Grand Est : La population augmente plus lentement qu’ailleurs

DEMOGRAPHIE L'Alsace s'en sort mieux que les autres départements

T.G.
Au 1ᵉʳ janvier 2017, 5.549.586 habitants vivent dans le Grand Est, soit 10,9 % de la population métropolitaine.(Illustration)
Au 1ᵉʳ janvier 2017, 5.549.586 habitants vivent dans le Grand Est, soit 10,9 % de la population métropolitaine.(Illustration) — Free-Photos / Pixabay
  • L’Insee vient de publier une étude sur les évolutions démographiques du Grand Est entre 2007 et 2017. La région voit son nombre d’habitants augmenter mais de manière faible. Plus faible qu’ailleurs.
  • Des disparités existent entre les départements. Le Bas-Rhin et la Haute-Marne ne sont pas vraiment sur la même dynamique…
  • Pourquoi une si faible augmentation ? Ce n’est pas lié au solde naturel. Il y a bien plus de naissances que de décès.

Le Grand Est souffre-t-il d’un déficit d’attractivité ? La question se pose après les dernières publications de l’Insee. L’Institut national de la statistique et des études économiques s’est penché sur les  évolutions démographiques de la période 2007-2017. Et elles ne sont guère favorables à la grande région née en 2015 des fusions entre l' Alsace, la Lorraine et la Champagne-Ardenne…

Une croissance démographique presque nulle…

Depuis 2007 donc, la population du Grand Est a augmenté de 0.1 % par an pour s’établir à 5.549.586 habitants au 1er janvier 2017. En clair, cela représente 42.900 âmes supplémentaires. C’est l’une des pires évolutions en France métropolitaine, loin des 0.8 % annuels observés en Occitanie, Auvergne-Rhône-Alpes et dans les Pays de la Loire, ou de la moyenne nationale (+0.5 %). Le Grand Est peut toujours se rassurer en se disant que la population de ses voisins proches, en Bourgogne-Franche-Comté et dans les Hauts-de-France, ne croît pas plus vite.

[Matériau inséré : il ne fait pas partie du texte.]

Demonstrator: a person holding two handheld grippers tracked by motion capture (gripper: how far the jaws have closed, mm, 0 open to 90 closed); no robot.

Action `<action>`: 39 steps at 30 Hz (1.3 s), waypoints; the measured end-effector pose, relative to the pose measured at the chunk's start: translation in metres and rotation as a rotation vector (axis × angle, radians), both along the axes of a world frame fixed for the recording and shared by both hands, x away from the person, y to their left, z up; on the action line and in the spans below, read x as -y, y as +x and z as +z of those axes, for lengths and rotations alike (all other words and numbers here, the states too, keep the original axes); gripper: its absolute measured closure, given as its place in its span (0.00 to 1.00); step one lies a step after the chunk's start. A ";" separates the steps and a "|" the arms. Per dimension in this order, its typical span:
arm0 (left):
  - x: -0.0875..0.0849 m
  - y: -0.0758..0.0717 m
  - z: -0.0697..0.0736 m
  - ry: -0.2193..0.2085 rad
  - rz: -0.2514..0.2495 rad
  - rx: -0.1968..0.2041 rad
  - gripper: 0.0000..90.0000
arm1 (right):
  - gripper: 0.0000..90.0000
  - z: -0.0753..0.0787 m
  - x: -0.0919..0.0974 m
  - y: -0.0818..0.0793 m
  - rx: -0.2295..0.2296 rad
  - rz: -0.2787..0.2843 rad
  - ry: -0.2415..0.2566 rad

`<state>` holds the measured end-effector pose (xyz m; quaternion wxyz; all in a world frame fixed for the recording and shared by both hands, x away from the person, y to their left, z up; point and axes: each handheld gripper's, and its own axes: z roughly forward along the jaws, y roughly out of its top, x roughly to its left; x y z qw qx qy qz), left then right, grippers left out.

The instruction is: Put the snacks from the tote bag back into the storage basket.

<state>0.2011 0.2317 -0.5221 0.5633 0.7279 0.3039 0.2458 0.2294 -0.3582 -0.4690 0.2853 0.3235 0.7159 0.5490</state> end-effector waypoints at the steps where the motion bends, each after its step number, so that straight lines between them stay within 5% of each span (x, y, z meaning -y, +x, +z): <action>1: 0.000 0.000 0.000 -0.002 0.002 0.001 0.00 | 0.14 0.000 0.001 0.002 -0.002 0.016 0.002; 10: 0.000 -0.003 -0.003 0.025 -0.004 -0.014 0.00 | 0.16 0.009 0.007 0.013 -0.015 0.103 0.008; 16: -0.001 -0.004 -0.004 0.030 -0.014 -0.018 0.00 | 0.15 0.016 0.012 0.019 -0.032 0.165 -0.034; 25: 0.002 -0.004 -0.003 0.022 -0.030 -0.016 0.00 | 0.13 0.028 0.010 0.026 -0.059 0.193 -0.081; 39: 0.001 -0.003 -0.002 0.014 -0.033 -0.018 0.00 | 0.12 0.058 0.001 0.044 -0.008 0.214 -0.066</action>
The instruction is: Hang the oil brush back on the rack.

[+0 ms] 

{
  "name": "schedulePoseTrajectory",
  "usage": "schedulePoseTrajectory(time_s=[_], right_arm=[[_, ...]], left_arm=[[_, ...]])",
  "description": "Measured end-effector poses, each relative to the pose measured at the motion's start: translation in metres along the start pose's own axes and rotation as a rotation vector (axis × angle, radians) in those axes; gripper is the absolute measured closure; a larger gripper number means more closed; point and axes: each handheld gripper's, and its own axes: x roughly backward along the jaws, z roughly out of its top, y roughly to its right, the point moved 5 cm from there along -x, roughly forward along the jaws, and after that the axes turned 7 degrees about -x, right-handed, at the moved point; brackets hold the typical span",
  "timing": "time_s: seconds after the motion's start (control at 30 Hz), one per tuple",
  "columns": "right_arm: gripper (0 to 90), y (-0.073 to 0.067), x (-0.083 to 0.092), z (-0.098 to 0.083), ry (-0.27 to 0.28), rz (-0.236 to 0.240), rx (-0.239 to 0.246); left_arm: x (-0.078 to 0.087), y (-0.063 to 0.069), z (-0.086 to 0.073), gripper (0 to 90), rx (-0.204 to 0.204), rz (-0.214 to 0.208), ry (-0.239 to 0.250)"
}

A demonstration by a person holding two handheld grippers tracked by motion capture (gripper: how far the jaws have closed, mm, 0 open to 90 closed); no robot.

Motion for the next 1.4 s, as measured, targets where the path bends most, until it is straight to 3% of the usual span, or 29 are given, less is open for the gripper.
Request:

… la faute à un déficit migratoire

Pourquoi la population augmente si peu ? Il ne faut pas chercher d’explications du côté des naissances. Les dix départements du Grand Est, à l’exception de la Haute-Marne, présentent des soldes naturels (naissances-décès) positifs. Non, si la région perd des habitants, c’est davantage à cause des migrations. Seule l’Aube connaît plus d’arrivées que de départs.

L’Alsace et l’Aube moteurs

Ce n’est pas nouveau, de fortes disparités persistent entre les départements. Quatre ont même perdu des habitants de 2007 à 2017 : la Haute-Marne (-0.7 %/an), la Meuse et les Ardennes (-0.4 %) ainsi que les Vosges (-0.3 %). A l’inverse, les deux composantes de l’Alsace, Haut-Rhin (+0.4 %) et Bas-Rhin (+0.4 %), ainsi que l’Aube (+0.3 %) ont enregistré des hausses de population. Mais elles ne suivent pas les rythmes enregistrés lors de la période précédente (1990-2007)… A l’époque déjà, les régions du Grand Est avaient des croissances démographiques à la moyenne nationale.